Bug #28165 | Falcon: hang after select for update | ||
---|---|---|---|
Submitted: | 30 Apr 2007 15:35 | Modified: | 3 May 2007 10:51 |
Reporter: | Peter Gulutzan | Email Updates: | |
Status: | Closed | Impact on me: | |
Category: | MySQL Server: Falcon storage engine | Severity: | S2 (Serious) |
Version: | 6.0.0-alpha-debug | OS: | Linux (SUSE 10 64-bit) |
Assigned to: | Kevin Lewis | CPU Architecture: | Any |
[30 Apr 2007 15:35]
Peter Gulutzan
[30 Apr 2007 20:12]
Hakan Küçükyılmaz
Verified as described.

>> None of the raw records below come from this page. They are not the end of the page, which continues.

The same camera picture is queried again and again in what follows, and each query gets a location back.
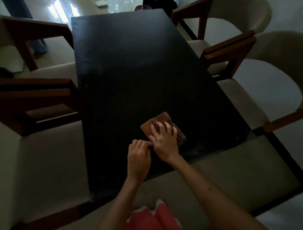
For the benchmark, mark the person's left hand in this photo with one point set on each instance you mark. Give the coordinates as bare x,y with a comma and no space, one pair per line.
138,163

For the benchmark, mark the person's right hand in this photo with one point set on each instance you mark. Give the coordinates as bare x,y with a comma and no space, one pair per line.
165,144

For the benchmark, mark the brown checkered cleaning cloth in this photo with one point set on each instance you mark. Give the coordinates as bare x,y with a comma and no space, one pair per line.
163,116

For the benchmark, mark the beige cushioned wooden chair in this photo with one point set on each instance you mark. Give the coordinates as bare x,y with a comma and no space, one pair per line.
47,165
241,106
47,71
243,11

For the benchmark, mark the person's left forearm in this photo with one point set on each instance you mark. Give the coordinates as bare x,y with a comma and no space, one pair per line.
118,206

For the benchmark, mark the person's right forearm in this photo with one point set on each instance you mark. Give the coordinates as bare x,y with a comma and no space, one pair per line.
213,196

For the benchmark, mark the person's red garment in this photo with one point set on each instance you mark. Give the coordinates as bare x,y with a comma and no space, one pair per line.
156,218

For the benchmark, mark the black dining table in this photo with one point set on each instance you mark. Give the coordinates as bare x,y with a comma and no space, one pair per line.
142,71

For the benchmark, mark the purple plastic basket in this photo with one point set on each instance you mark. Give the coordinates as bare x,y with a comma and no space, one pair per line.
142,8

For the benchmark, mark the black backpack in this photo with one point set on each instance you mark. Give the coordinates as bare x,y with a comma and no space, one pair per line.
161,6

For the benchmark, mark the white power strip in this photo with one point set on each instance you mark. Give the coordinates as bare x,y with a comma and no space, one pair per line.
101,3

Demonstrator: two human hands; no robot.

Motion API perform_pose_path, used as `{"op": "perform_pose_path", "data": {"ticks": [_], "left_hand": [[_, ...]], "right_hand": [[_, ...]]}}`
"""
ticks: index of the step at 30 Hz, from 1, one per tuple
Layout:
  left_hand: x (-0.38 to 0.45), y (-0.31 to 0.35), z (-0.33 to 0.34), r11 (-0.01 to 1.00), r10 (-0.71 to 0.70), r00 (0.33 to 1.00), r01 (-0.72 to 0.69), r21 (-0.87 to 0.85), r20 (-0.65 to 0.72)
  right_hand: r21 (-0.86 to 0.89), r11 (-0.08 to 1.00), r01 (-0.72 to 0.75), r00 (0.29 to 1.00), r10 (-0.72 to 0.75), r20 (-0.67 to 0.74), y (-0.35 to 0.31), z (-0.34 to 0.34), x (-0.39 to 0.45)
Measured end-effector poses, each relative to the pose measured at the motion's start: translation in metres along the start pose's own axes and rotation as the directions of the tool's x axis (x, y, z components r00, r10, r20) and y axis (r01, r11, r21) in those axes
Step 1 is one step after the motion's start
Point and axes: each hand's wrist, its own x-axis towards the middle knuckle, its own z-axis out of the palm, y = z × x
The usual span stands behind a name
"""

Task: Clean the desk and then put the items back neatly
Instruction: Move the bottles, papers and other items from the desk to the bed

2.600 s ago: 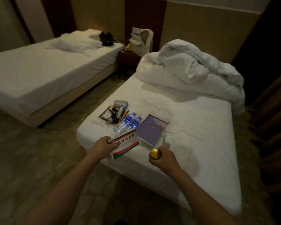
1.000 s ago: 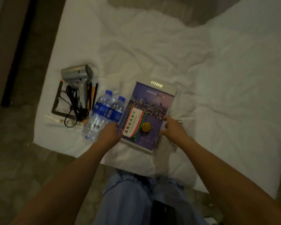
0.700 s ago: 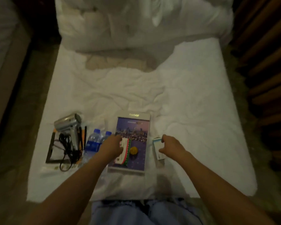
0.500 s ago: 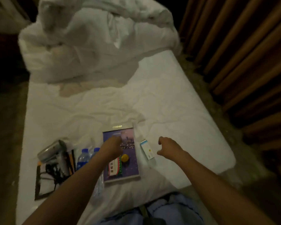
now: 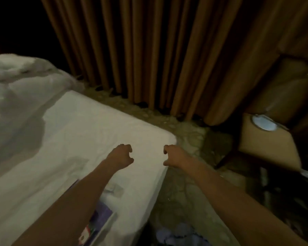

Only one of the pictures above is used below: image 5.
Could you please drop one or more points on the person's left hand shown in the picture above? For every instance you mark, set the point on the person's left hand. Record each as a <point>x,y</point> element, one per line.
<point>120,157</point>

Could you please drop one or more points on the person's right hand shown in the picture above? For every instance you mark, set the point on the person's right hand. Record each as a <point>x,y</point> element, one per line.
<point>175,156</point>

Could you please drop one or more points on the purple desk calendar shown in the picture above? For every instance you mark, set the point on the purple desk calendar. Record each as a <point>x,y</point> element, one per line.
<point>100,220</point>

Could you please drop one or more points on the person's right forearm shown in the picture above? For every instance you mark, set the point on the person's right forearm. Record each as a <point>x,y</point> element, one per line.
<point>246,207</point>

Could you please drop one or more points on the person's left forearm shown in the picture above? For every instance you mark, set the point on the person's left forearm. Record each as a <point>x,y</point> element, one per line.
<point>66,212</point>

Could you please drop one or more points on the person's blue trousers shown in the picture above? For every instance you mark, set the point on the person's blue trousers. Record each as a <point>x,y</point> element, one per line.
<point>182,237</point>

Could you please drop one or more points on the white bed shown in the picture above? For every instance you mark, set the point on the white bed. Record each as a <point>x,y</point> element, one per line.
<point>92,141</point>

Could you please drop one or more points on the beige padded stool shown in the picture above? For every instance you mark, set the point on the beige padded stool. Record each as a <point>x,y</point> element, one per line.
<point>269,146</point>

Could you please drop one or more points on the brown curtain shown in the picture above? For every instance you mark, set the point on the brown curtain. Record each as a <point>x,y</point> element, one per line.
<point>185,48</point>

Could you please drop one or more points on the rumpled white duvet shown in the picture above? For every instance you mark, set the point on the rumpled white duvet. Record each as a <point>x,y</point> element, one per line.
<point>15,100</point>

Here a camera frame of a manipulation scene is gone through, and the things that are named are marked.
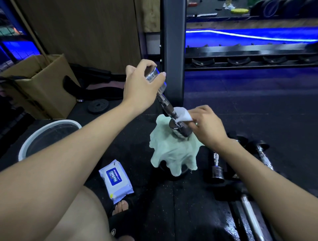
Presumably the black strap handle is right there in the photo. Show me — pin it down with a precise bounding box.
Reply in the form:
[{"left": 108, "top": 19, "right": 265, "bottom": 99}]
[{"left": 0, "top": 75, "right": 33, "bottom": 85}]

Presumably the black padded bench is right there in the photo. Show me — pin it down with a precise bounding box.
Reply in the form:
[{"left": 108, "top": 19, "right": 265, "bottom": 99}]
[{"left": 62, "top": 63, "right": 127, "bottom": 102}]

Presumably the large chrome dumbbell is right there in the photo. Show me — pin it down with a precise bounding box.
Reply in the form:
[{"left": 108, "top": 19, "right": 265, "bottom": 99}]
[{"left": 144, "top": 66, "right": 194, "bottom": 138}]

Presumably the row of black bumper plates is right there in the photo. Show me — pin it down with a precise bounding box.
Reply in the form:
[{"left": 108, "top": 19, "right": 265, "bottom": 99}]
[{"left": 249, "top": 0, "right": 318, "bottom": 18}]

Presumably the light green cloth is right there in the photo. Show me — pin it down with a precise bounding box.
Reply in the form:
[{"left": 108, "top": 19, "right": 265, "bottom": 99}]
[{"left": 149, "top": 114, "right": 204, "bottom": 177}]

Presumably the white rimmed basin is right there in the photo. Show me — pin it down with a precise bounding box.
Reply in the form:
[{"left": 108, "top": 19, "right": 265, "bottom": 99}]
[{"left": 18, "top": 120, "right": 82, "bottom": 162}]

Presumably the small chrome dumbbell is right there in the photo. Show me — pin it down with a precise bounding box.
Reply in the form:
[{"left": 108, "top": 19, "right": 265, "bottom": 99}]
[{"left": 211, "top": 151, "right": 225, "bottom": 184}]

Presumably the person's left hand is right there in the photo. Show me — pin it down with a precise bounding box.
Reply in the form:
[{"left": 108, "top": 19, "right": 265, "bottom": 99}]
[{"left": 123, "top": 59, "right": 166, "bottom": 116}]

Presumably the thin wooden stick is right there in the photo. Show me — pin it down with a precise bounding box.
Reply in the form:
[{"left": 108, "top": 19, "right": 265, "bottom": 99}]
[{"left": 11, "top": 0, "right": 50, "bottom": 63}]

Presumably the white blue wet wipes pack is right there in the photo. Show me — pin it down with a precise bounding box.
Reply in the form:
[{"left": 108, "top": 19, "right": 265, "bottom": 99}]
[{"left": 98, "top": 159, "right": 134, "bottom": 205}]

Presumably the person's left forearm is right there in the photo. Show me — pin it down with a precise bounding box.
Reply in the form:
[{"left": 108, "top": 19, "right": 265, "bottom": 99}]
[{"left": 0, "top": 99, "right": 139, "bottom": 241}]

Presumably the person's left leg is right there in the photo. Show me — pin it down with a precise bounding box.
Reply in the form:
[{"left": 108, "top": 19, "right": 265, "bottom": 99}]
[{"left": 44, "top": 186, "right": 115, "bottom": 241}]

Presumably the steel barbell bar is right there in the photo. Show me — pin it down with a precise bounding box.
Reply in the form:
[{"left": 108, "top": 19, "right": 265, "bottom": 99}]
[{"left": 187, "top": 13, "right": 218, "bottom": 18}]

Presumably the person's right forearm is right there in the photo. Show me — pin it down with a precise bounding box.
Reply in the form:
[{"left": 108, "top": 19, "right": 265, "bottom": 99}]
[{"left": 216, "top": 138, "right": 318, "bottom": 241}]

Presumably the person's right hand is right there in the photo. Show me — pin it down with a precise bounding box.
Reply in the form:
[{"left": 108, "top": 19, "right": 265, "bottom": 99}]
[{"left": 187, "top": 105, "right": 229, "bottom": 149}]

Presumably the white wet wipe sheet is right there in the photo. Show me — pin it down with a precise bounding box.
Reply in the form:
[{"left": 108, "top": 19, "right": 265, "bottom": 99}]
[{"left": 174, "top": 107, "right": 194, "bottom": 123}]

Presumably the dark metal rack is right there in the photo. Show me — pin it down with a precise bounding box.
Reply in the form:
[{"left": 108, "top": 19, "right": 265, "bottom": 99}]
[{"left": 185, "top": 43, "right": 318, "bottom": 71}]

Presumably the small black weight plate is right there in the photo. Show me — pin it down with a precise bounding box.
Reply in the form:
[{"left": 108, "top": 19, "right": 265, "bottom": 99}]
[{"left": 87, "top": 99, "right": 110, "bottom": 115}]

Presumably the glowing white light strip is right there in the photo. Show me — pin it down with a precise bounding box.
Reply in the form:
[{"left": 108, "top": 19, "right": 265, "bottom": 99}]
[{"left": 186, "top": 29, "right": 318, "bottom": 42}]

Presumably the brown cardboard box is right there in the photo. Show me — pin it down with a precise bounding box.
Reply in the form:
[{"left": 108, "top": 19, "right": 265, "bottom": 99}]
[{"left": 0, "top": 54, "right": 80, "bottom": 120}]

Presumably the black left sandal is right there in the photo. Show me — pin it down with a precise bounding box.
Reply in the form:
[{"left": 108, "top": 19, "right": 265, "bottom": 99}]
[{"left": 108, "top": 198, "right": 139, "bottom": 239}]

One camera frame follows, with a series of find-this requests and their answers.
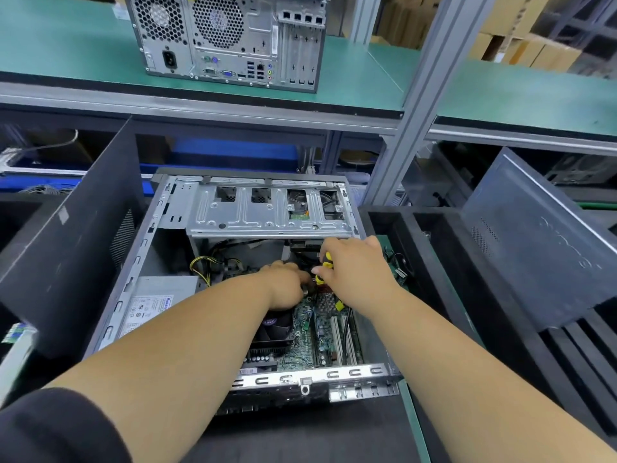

Added test case falcon_bug_28165.test which hangs with 100% CPU usage. Best regards, Hakan
[2 May 2007 3:40]
Kevin Lewis
I debugged this problem today and I may have a solution. This is a very sticky problem. The hang happens because there is a recordVersion belonging to a previously rolled back transaction. The recordVersion is a lock record. The transaction no longer exists, but the Recordversion still has a pointer to it. So in Table::fetchForUpdate there is a for(;;) loop with a switch (state) in it that does a default: Log::debug("Table::fetchForUpdate: unexpected state %d\n", state); if the state is not recognized. This causes an infinite loop. The default case should throw an exception to prevent the hang. But the real problem is the left over lock record after the rollback. After stepping through this over and over, I finally realized that the Transaction::rollback should rollback records from newest to oldest just like Transaction::rollbackSavepoint() does. It pulls the recordVersions off of Transaction::records and stacks them in the opposite ofer, from newest to oldest. In this manner, Table::insert() can back up the most recent version of the record one at a time. The reason this is now showing up is the introductino of lock records. Before this, by the time a Transaction::rollback occured, there was only one version of a record on the transaction. Now, there can be a lock record before a pending record version.
[2 May 2007 6:18]
Kevin Lewis
Pushed the change that resorts the pending records so that they are rolled back from newest to oldest. The test case now completes without hanging, and get the expected results, except that the error message does not identify the correct key value. But this problem is reported as Bug#28158.
[2 May 2007 7:07]
Hakan Küçükyılmaz
Test case falcon_bug_28165 passes now except for wrong error message which is Bug#28158. Best regards, Hakan
[3 May 2007 10:51]
MC Brown
A note has been added to the 6.0.0 changelog.